La Mutualidad General de Funcionarios Civiles del Estado ha visto cómo su concurso para dar atención sanitaria a los funcionarios y a sus familiares ha quedado desierto. Las aseguradoras no están conformes con las condiciones ofrecidas. Adeslas, DKV y Asisa explican que en el anterior concierto (2021-2024) perdieron 600 millones de euros al ofrecer estos servicios. Sostienen que el gasto sanitario ha crecido un 60% en los últimos diez años pero la prima de Muface solo ha subido un 31%.
En el marco de las negociaciones, las compañías pidieron al Gobierno un incremento económico del 40% para no trabajar a pérdidas, sin embargo, el Ejecutivo solo la ha mejorado en un 17% por lo que no hay acuerdo. La retirada unánime de las aseguradoras deja en el limbo a millón y medio de personas. Es preciso recordar que la mayoría del funcionariado, el 72%, escogió la atención privada cuando se le dio a elegir. Todos ellos deberán pasar irremediablemente al sistema público si no se mejoran las condiciones de la licitación y se convence a las aseguradoras.
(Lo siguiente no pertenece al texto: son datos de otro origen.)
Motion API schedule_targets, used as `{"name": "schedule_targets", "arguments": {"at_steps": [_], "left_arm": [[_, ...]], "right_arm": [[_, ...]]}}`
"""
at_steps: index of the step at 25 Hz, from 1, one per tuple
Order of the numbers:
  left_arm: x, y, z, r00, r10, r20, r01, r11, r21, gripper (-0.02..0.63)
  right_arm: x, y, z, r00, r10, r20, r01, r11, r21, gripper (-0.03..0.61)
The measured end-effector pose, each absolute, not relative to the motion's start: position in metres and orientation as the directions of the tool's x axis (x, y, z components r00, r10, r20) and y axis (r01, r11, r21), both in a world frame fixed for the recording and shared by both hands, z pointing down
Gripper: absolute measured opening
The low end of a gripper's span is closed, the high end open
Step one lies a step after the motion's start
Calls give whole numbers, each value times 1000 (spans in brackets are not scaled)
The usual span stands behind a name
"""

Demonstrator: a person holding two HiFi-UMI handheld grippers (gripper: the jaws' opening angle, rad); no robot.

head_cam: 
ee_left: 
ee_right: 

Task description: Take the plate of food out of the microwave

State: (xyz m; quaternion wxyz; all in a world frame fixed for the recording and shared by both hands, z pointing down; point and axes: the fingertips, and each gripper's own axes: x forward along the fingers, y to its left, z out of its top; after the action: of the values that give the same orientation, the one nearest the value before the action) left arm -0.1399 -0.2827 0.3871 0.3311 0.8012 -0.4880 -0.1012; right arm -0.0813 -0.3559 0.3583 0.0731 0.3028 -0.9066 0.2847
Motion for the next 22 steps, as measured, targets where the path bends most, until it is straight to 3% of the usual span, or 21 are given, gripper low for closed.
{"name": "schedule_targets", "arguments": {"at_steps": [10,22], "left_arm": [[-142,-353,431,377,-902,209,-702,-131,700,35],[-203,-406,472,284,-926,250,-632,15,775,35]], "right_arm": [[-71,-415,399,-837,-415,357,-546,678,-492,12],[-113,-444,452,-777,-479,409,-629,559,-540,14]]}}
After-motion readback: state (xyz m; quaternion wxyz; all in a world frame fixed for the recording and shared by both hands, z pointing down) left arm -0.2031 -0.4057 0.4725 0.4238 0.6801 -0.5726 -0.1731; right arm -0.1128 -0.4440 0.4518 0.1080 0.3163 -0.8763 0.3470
La inclusión de este millón y medio de pacientes terminaría por colapsar la ya malherida sanidad pública que cuenta con una altísima carga asistencial de por sí. Ejemplo de ello son las listas de espera. A finales de 2023 se contabilizaron un total de 849.535 pacientes. Unos datos alarmantes que suponen un aumento del 7,1% respecto a diciembre de 2022. De tal forma, el tiempo medio de espera es de 4 meses y 8 días. La espera se hace eterna para un 24% de los pacientes que lleva más de 6 meses aguardando una cita.
Médicos Unidos por sus Derechos sostiene que el problema radica en que el sistema es incapaz de atraer ni mantener a un número de médicos suficientes por las malas condiciones laborales. A este saturado sistema habría que sumarle el millón y medio de pacientes procedentes de Muface si no se alcanza un acuerdo. Supondría el colapso del sistema sanitario que ya lidia como buenamente puede con la plantilla disponible. MUD cree que existe una gran falta de planificación de recursos humanos que repercutirá directamente en el bienestar de los profesionales y por ende de los pacientes. El apoyo que la sanidad privada ofrece al sistema público es esencial: no solo para aliviar el número de pacientes sino a nivel económico (1.200 euros cuesta un paciente de Muface frente a los 1.700 de la pública). Ya faltan miles de médicos de por sí. Si no hay acuerdo, este problema se recrudecerá y las condiciones laborales empeorarán sustancialmente pues es necesario hacer frente a la carga asistencial.